Maar wie rijk willen zijn, vallen in verzoeking, in een strik, en in vele dwaze en schadelijke begeerten, die de mensen doen wegzinken in verderf en ondergang.
Want het begeren van het vlees gaat in tegen de Geest en dat van de Geest tegen het vlees – want deze staan tegenover elkander – zodat gij niet doet wat gij maar wenst.
Door deze zijn wij met kostbare en zeer grote beloften begiftigd, opdat gij daardoor deel zoudt hebben aan de goddelijke natuur, ontkomen aan het verderf, dat door de begeerte in de wereld heerst.
Weest in geen ding bezorgd, maar laten bij alles uw wensen door gebed en smeking met dankzegging bekend worden bij God.

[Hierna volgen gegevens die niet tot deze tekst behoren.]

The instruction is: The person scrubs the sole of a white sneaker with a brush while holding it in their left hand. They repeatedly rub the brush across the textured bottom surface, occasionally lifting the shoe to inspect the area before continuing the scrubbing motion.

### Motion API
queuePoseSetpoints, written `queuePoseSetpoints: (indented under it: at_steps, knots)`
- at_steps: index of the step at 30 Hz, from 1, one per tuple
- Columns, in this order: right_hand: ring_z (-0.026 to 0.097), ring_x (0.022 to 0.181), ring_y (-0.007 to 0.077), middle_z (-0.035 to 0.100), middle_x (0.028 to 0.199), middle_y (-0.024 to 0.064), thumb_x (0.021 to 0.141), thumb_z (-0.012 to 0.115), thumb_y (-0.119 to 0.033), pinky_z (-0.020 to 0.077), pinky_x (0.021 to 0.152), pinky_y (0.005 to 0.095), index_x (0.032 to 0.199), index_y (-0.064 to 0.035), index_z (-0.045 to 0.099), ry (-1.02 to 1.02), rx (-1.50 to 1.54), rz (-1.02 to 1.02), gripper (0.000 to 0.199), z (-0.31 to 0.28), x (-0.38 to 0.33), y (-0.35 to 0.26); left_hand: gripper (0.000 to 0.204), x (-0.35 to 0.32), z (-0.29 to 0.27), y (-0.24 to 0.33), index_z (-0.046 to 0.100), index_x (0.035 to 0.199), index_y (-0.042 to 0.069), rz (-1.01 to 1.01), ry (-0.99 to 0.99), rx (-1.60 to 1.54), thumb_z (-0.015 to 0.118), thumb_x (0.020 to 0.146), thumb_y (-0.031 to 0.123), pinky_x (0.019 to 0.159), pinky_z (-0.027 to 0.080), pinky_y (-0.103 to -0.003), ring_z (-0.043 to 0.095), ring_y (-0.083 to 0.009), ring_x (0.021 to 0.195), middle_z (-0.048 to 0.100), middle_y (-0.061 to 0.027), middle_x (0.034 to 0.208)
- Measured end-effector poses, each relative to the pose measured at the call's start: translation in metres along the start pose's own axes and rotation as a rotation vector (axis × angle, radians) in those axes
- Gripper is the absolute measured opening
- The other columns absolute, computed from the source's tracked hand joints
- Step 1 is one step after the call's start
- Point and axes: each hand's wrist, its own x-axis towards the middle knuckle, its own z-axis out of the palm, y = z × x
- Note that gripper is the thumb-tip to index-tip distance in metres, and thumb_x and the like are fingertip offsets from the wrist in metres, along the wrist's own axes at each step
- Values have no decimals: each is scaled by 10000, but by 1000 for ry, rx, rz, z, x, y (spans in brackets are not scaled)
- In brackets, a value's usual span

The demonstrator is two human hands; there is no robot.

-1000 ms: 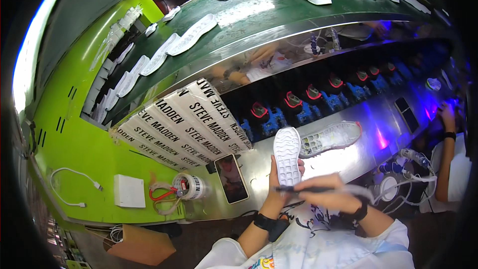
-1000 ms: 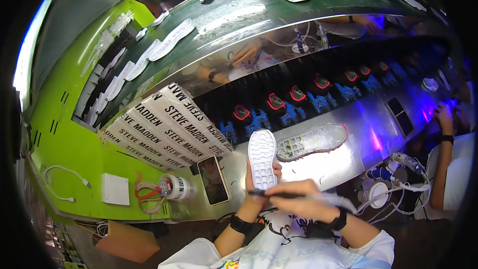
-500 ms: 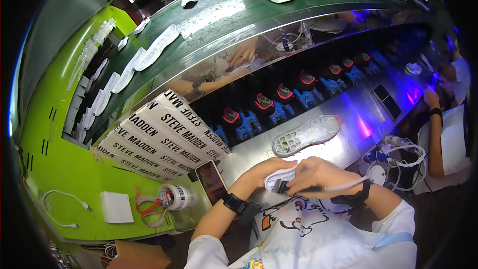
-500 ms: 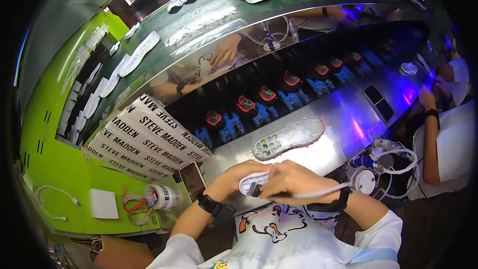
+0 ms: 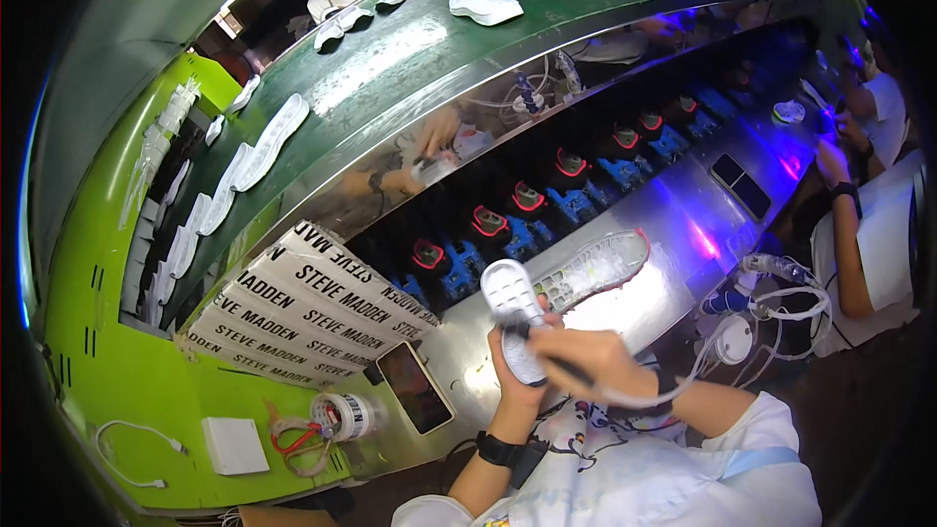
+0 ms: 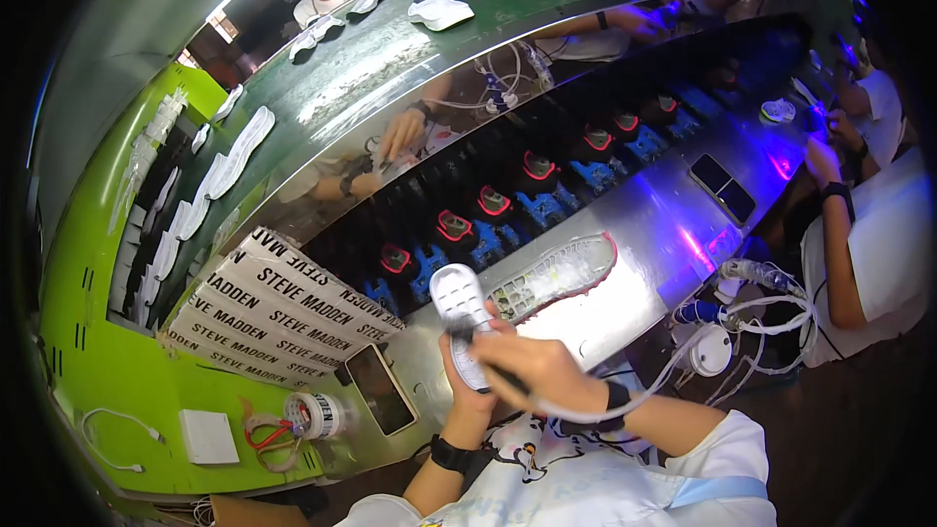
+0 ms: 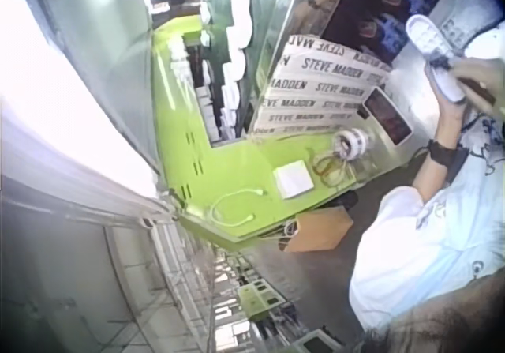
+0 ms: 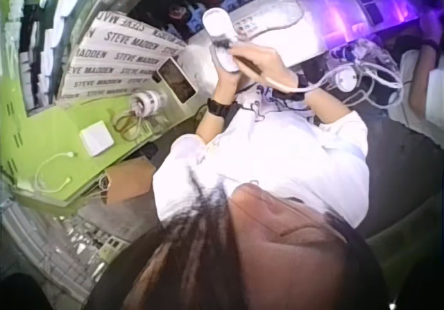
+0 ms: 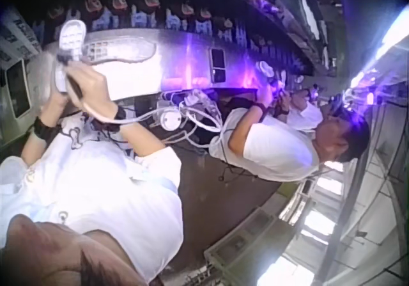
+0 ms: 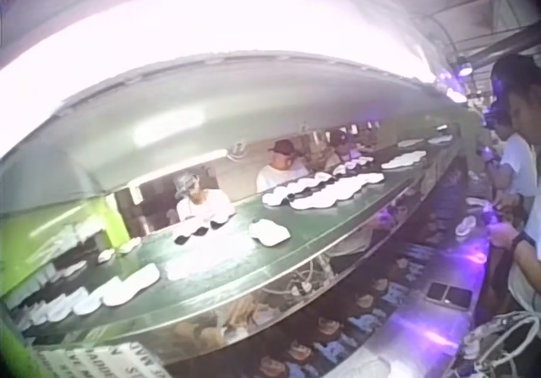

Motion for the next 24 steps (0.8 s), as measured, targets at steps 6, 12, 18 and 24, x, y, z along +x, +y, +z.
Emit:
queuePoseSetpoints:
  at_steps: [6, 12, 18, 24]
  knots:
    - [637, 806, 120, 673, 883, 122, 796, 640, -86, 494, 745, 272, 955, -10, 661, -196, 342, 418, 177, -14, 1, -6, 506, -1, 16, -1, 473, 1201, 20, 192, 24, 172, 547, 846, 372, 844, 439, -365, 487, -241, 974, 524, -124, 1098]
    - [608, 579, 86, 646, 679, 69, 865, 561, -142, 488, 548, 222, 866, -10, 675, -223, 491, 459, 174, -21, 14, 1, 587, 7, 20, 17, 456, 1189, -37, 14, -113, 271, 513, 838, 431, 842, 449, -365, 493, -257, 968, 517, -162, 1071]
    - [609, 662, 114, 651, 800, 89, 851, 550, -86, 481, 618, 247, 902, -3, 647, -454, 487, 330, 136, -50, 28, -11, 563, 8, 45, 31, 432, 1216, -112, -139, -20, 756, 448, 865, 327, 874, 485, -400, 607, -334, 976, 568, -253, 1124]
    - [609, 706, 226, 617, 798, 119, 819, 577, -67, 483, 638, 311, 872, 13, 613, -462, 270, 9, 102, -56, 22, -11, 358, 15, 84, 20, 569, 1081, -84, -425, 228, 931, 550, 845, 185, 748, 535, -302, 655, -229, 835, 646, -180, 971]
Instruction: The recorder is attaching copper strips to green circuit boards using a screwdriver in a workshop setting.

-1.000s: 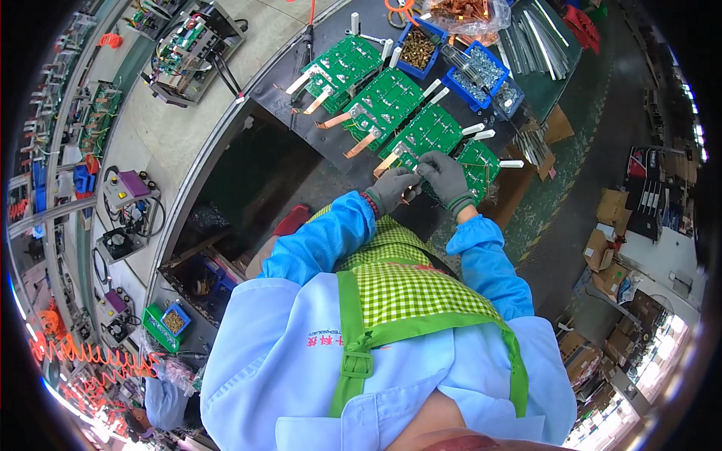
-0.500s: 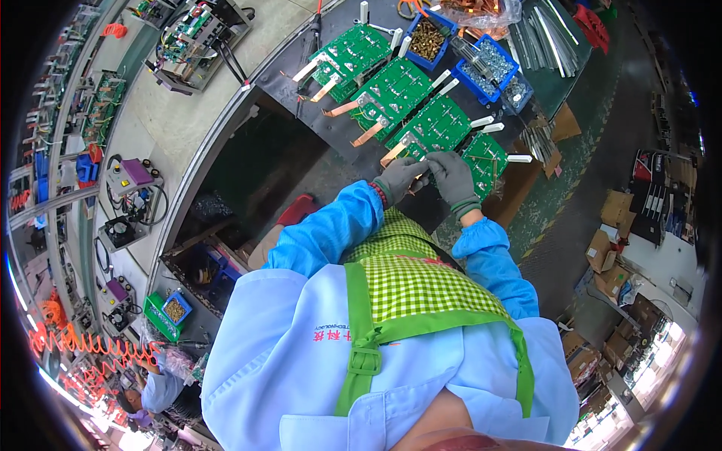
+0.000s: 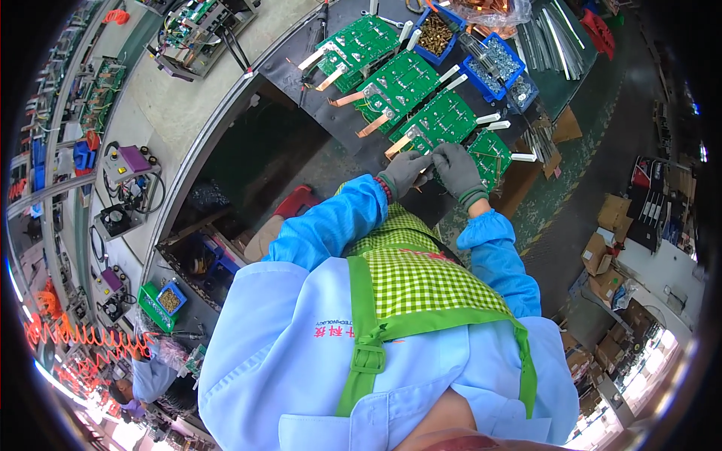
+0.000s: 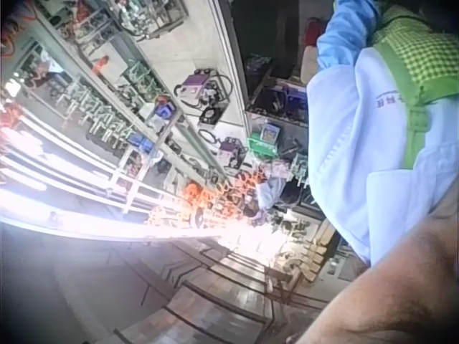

En de vrede Gods, die alle verstand te boven gaat, zal uw harten en uw gedachten behoeden in Christus Jezus.
Wat zullen wij dan zeggen? Is de wet zonde? Volstrekt niet! Ja, ik zou de zonde niet hebben leren kennen, tenzij door de wet; immers, ook van de begeerlijkheid zou ik niet geweten hebben, indien de wet niet zeide: gij zult niet begeren.
Het is duidelijk, wat de werken van het vlees zijn: hoererij, onreinheid, losbandigheid, afgoderij, toverij, veten, twist, afgunst, uitbarstingen van toorn, zelfzucht, tweedracht, partijschappen, nijd, dronkenschap, brasserijen en dergelijke, waarvoor ik u waarschuw, zoals ik u gewaarschuwd heb, dat wie dergelijke dingen bedrijven, het Koninkrijk Gods niet zullen beërven.
Want wie op (de akker van) zijn vlees zaait, zal uit zijn vlees verderf oogsten, maar wie op (de akker van) de Geest zaait, zal uit de Geest eeuwig leven oogsten.
Want gij zijt geroepen, broeders, om vrij te zijn; (gebruikt) echter die vrijheid niet als een aanleiding voor het vlees, maar dient elkander door de liefde.
Overspeligen, weet gij niet, dat de vriendschap met de wereld vijandschap tegen God is? Wie dus een vriend der wereld wil zijn, wordt metterdaad een vijand van God.
Dat zal u dan tot een gedenkkwast zijn; als gij daarnaar ziet, dan zult gij al de geboden des Heren gedenken en die volbrengen zonder uw hart of uw ogen te volgen, dat gij u daardoor tot overspel zoudt laten verleiden.
Want het woord Gods is levend en krachtig en scherper dan enig tweesnijdend zwaard en het dringt door, zó diep, dat het vaneenscheidt ziel en geest, gewrichten en merg, en het schift overleggingen en gedachten des harten.
Zij immers hadden de waarheid Gods vervangen door de leugen en het schepsel vereerd en gediend boven de Schepper, die te prijzen is tot in eeuwigheid. Amen. Daarom heeft God hen overgegeven aan schandelijke lusten, want hun vrouwen hebben de natuurlijke omgang vervangen door de tegennatuurlijke. Eveneens hebben de mannen de natuurlijke omgang met de vrouw opgegeven, en zijn in wellust voor elkander ontbrand, als mannen met mannen schandelijkheid bedrijvende en daardoor het welverdiende loon voor hun afdwaling in zichzelf ontvangende. En daar zij het verwerpelijk achtten God te erkennen, heeft God hen overgegeven aan een verwerpelijk denken om te doen wat niet betaamt.
Want dit wil God: uw heiliging, dat gij u onthoudt van de hoererij, dat ieder uwer in heiliging en eerbaarheid zijn vat wete te verwerven, niet in hartstochtelijke begeerlijkheid, zoals ook de heidenen, die van God niet weten.
Want de genade Gods is verschenen, heilbrengend voor alle mensen, om ons op te voeden, zodat wij, de goddeloosheid en wereldse begeerten verzakende, bezadigd, rechtvaardig en godvruchtig in deze wereld leven.
Dat zij tot u hebben gezegd: Aan het einde des tijds zullen er spotters komen, die naar hun eigen goddeloze begeerten zullen wandelen. Zij zijn het, die scheuringen maken, natuurlijke mensen, die de Geest niet hebben.